Warning: Respect the power of the root shell; How a one character command-line mistake annihilated my linux backup server in 10.6 seconds flat
Warning: Respect the power of the root shell; How a one character command-line mistake annihilated my linux backup server in 10.6 seconds flat.
So here’s the backstory; Back in April 2012, my laptop, a 13″ mid-2010 MacBook Pro, suffered an electrical problem while I was doing homework and listening to music at around 2:00 AM one day.
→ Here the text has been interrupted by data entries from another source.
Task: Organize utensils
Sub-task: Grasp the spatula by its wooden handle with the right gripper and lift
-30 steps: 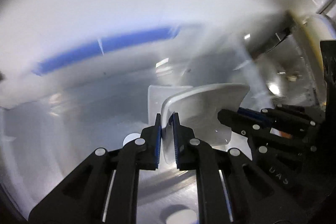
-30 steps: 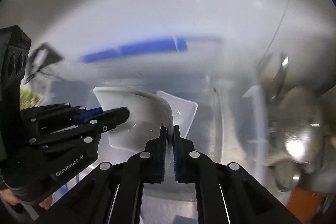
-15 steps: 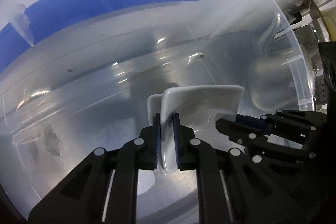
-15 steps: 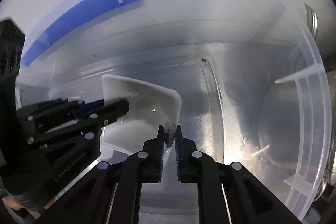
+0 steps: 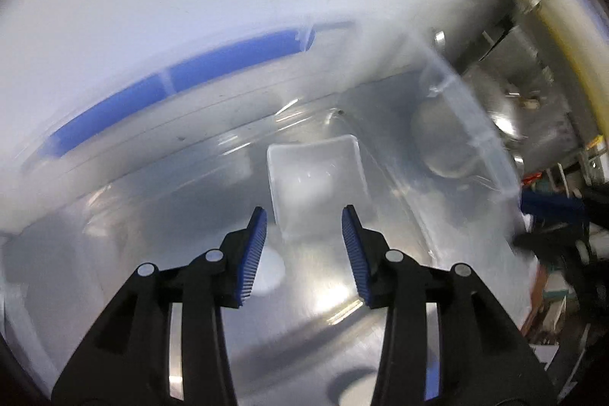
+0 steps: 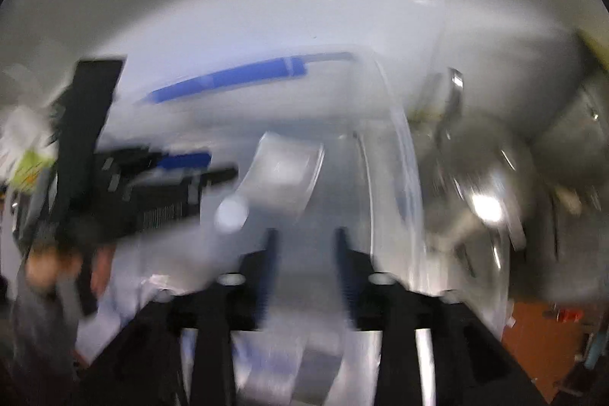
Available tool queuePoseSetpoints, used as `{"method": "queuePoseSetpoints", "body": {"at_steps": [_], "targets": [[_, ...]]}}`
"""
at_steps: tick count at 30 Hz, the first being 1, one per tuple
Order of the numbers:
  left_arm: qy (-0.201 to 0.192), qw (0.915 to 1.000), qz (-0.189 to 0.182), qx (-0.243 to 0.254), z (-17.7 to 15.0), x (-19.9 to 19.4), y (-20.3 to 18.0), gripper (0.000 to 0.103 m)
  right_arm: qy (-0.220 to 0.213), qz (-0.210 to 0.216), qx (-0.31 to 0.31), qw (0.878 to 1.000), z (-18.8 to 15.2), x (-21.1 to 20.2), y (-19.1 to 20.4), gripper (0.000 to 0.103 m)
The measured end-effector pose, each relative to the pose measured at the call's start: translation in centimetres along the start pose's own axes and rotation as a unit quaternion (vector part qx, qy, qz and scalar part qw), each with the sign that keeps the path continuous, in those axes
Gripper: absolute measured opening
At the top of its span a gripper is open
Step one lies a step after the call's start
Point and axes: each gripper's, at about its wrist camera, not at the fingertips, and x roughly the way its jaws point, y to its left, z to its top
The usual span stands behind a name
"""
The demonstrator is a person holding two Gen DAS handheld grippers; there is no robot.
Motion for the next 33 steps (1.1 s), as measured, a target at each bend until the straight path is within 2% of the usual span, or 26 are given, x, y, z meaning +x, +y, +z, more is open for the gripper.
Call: {"method": "queuePoseSetpoints", "body": {"at_steps": [1,2,4,5,6,8,11,13,16,18,19,21,26,29,31,33], "targets": [[-0.017,0.9998,-0.007,-0.001,-1.1,-1.6,-0.6,0.040,-0.011,0.008,-0.003,1.000,-3.2,-2.0,0.0,0.052],[-0.044,0.9987,-0.026,0.003,-3.0,-3.4,-1.8,0.045,-0.012,0.010,-0.006,1.000,-4.9,-2.8,0.1,0.052],[-0.085,0.9938,-0.071,0.011,-6.6,-6.7,-2.8,0.061,-0.002,-0.001,0.001,1.000,-10.1,-3.5,-0.2,0.052],[-0.102,0.9894,-0.102,0.016,-9.3,-8.1,-3.8,0.073,0.012,-0.007,0.013,1.000,-13.0,-3.2,-0.6,0.052],[-0.109,0.9866,-0.119,0.020,-11.0,-8.7,-4.6,0.076,0.031,-0.011,0.023,0.999,-15.8,-2.4,-0.9,0.052],[-0.100,0.9836,-0.149,0.016,-15.3,-8.9,-6.3,0.076,0.057,-0.025,0.039,0.997,-20.0,-0.4,-2.0,0.052],[-0.066,0.9862,-0.151,-0.013,-18.6,-7.1,-7.7,0.076,0.098,-0.027,0.061,0.993,-24.2,2.3,-2.5,0.052],[-0.044,0.9839,-0.169,-0.040,-19.7,-5.2,-7.9,0.076,0.110,-0.007,0.076,0.991,-26.0,3.3,-2.5,0.052],[0.003,0.9839,-0.168,-0.060,-20.3,-2.2,-8.3,0.076,0.117,0.011,0.091,0.989,-26.6,4.7,-2.4,0.052],[0.032,0.9850,-0.160,-0.056,-20.8,0.4,-9.0,0.076,0.118,0.022,0.085,0.989,-26.6,5.2,-2.2,0.040],[0.039,0.9855,-0.157,-0.049,-21.1,1.2,-9.5,0.076,0.123,0.031,0.080,0.989,-26.8,5.5,-2.1,0.026],[0.055,0.9836,-0.165,-0.049,-21.3,2.9,-10.1,0.076,0.120,0.031,0.077,0.989,-26.3,5.6,-2.3,0.026],[0.086,0.9672,-0.219,-0.095,-21.9,6.2,-11.5,0.076,0.118,0.050,0.076,0.989,-28.1,4.8,-3.6,0.025],[0.098,0.9618,-0.226,-0.121,-22.0,7.9,-12.0,0.075,0.100,0.059,0.052,0.992,-29.0,4.1,-4.3,0.025],[0.105,0.9560,-0.234,-0.142,-22.2,8.0,-12.1,0.070,0.090,0.072,0.037,0.993,-29.8,3.6,-4.9,0.025],[0.120,0.9484,-0.243,-0.165,-22.5,9.1,-12.4,0.055,0.090,0.090,0.033,0.991,-30.4,3.3,-5.5,0.025]]}}
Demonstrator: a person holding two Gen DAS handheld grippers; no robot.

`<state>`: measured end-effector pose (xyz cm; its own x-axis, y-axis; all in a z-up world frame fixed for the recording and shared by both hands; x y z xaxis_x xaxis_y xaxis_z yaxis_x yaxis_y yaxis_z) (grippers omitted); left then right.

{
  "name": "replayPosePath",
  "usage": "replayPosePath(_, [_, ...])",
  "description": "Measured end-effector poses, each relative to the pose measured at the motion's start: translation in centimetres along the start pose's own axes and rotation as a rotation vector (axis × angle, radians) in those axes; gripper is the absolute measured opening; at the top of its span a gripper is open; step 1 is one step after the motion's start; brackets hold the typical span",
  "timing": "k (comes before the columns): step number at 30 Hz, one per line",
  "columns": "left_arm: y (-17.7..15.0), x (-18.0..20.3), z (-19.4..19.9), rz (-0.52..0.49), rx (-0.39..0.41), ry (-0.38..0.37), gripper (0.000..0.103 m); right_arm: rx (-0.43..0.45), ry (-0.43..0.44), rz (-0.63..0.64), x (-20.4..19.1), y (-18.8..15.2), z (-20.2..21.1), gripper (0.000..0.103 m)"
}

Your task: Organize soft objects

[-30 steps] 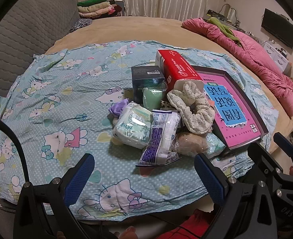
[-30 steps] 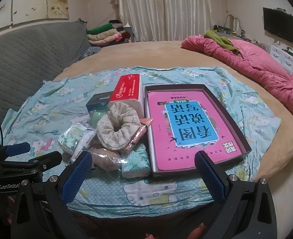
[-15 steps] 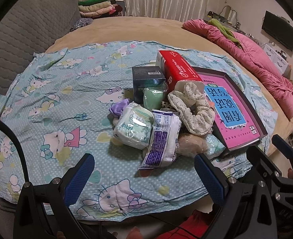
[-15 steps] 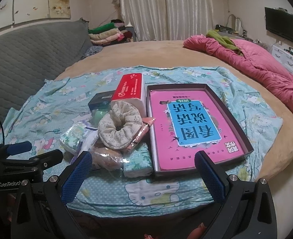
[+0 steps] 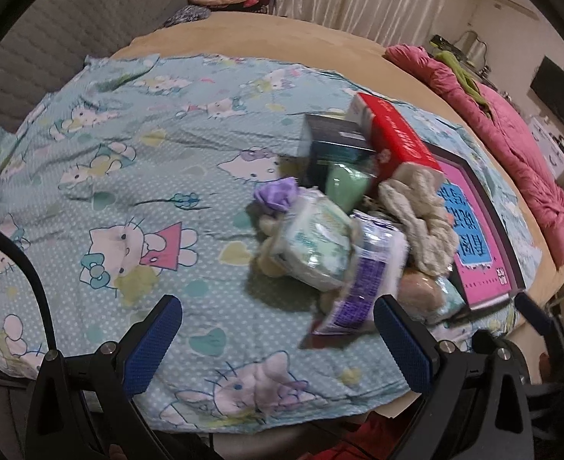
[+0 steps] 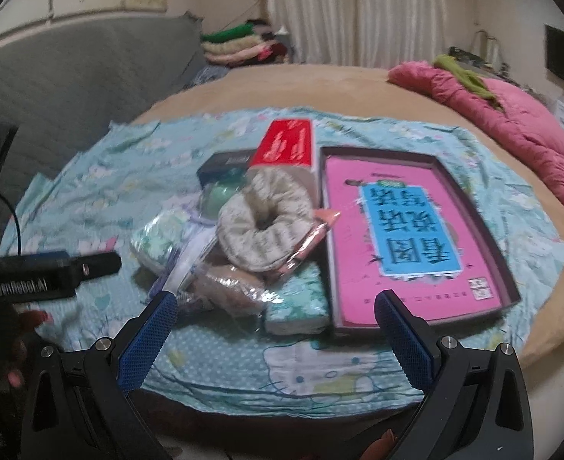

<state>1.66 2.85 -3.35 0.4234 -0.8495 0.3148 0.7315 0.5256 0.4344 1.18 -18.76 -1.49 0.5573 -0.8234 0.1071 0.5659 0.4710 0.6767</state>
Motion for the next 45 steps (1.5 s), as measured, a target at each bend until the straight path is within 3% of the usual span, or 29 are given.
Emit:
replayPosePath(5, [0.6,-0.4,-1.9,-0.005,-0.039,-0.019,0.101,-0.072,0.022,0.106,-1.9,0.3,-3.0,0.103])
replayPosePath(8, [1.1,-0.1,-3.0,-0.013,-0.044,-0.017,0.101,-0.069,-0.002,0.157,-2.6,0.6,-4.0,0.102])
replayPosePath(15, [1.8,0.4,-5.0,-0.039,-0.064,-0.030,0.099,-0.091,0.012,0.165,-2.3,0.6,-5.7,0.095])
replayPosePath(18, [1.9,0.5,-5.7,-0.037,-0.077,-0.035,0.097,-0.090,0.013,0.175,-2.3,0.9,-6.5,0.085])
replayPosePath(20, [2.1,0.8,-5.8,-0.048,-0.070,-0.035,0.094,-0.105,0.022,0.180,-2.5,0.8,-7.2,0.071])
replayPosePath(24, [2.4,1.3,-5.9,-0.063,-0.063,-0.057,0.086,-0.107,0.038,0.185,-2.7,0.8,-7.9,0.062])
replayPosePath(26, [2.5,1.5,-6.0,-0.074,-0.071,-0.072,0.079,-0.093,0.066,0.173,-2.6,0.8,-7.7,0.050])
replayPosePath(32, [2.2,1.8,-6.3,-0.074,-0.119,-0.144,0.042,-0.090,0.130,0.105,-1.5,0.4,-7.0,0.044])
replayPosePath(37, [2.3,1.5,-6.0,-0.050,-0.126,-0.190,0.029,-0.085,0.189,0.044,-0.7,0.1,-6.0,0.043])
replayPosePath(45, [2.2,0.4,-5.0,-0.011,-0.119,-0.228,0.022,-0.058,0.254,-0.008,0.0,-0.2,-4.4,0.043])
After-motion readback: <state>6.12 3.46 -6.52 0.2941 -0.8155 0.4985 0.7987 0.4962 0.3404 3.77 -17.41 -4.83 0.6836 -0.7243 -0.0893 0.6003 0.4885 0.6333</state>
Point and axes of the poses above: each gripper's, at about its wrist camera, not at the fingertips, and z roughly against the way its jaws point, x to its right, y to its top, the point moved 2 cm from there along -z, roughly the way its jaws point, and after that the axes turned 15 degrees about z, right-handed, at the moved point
At first I thought my computer had just crashed as the screen had frozen completely, but when I tried to reboot my computer I was greeted by the stylized Mac version of an error that no computer-loving geek ever wants to hear. “Operating System Not Found“ Oh, the Horror!
After first conducting a few very scientific tests that included; giving the computer a good, loving smack against the table; trying to reboot a few times; and placing my ear to the side of my laptop to listen for clicking and grinding noises; it was obvious that the hard drive had indeed given up the ghost.
As I saw it, I had two options I could take to fix my computer. I could either send my laptop back to the Apple Store and wait a few days for it to be repaired, or I could replace the hard drive here and now, and have a working computer in a matter of hours. Given that I had a used, but still working spare hard drive on hand I opted to attempt the latter. Little did I know, this choice would prove to be a huge mistake that left me struggling without not one usable computer, but two for the entire rest of the week.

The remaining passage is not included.